> **WHAT IS BEING ASKED**:
From the entries below, copy exactly the lines from the one that contains "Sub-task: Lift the" through the one that contains "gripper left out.", both included, and only those.

-- SUPPLIED MATERIAL follows --

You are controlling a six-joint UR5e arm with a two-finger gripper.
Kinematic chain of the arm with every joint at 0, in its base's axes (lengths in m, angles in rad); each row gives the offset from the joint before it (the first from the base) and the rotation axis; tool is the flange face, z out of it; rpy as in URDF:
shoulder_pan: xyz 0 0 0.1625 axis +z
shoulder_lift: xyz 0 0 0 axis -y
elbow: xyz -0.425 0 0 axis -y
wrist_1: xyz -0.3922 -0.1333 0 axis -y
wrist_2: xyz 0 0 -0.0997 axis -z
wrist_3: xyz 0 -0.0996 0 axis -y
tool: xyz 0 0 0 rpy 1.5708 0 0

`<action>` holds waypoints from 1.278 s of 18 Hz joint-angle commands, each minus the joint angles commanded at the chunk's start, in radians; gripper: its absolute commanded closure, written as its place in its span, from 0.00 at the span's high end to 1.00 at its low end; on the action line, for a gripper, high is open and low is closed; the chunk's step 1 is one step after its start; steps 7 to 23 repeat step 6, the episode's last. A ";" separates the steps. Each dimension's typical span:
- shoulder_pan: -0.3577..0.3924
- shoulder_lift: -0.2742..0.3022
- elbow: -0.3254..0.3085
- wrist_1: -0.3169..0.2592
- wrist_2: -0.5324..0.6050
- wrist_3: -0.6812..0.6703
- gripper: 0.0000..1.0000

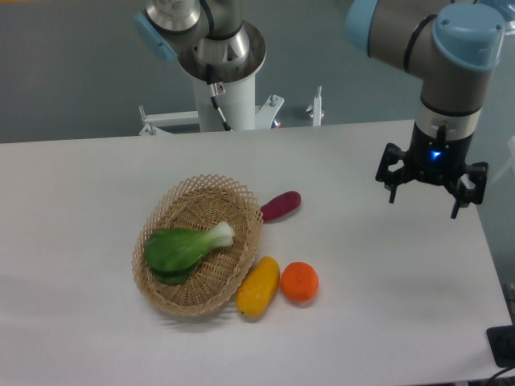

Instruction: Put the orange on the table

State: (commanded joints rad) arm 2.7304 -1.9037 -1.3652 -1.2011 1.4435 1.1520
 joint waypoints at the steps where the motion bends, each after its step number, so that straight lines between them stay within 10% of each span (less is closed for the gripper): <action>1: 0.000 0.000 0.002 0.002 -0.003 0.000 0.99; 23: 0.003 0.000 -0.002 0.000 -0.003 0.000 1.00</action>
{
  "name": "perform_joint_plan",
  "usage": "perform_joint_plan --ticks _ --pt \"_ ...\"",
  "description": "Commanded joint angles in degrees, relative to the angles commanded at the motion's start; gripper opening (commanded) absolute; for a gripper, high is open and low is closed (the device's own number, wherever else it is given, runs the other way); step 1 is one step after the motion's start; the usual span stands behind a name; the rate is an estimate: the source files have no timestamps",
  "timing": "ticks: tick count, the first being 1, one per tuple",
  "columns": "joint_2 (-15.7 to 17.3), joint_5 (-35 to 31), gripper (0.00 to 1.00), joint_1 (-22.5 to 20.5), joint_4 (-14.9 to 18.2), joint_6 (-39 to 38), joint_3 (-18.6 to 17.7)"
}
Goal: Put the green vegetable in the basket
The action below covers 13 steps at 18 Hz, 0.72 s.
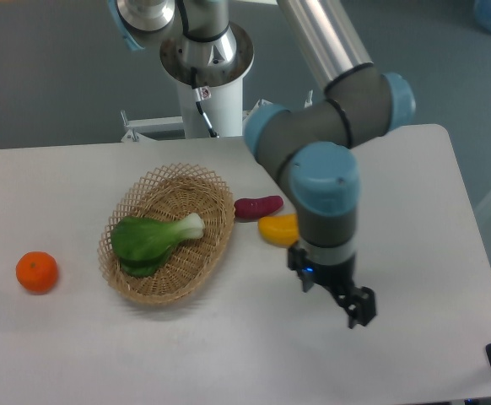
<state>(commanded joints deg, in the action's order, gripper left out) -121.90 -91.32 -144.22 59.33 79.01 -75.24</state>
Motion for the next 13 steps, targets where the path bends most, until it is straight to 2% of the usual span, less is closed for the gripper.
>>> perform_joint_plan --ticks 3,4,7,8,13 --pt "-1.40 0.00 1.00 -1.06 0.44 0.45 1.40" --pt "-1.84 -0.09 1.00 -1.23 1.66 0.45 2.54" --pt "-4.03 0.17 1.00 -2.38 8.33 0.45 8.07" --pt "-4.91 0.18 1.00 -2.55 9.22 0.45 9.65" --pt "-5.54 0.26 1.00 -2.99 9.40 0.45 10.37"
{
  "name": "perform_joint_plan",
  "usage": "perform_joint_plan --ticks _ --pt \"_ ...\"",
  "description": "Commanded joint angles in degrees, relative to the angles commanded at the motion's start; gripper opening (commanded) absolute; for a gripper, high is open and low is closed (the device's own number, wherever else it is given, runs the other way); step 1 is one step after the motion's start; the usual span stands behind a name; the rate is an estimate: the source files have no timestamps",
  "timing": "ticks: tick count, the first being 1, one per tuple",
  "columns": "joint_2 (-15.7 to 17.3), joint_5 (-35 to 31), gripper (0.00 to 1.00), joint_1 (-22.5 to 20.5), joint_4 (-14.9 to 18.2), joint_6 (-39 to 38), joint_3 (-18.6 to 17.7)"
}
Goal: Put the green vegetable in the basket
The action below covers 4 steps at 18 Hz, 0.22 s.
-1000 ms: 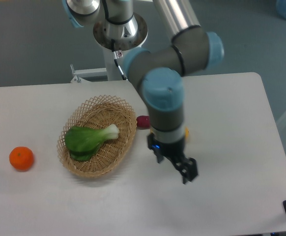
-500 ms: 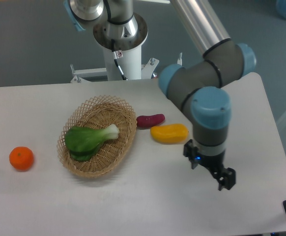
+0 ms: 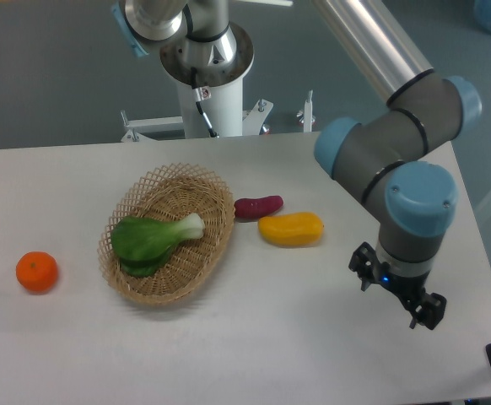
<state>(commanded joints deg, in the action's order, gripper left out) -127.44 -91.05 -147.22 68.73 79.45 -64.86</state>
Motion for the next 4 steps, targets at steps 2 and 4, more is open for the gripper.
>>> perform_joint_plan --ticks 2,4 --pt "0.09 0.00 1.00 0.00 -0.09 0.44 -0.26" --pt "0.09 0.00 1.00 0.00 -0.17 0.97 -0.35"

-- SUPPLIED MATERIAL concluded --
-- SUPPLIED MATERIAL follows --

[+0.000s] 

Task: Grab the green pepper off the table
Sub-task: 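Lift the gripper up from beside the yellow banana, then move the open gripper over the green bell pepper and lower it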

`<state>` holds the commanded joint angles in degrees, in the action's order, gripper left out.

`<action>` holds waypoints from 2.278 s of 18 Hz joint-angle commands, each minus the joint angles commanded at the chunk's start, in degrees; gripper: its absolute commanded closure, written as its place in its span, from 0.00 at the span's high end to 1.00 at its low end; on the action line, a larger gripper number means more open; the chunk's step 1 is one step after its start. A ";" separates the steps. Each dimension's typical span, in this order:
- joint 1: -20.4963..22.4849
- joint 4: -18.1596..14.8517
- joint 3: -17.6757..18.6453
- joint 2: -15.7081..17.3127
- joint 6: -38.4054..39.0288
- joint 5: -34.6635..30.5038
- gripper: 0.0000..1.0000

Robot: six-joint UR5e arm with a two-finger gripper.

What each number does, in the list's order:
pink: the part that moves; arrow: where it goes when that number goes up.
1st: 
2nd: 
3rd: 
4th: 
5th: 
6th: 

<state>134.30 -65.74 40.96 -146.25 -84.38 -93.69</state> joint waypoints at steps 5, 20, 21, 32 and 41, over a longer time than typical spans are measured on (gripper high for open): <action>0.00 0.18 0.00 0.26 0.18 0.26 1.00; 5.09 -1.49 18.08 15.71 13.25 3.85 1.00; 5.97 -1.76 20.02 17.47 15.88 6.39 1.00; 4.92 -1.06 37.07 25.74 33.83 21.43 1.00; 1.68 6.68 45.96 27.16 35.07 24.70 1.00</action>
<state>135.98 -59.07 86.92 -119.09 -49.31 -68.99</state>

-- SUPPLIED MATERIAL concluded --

> **ANSWER BELOW**:
Sub-task: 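Lift the gripper up from beside the yellow banana, then move the open gripper over the green bell pepper and lower it
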
`<state>` holds the commanded joint angles in degrees, in the action's order, gripper left out.

Nothing remains to be added to the output.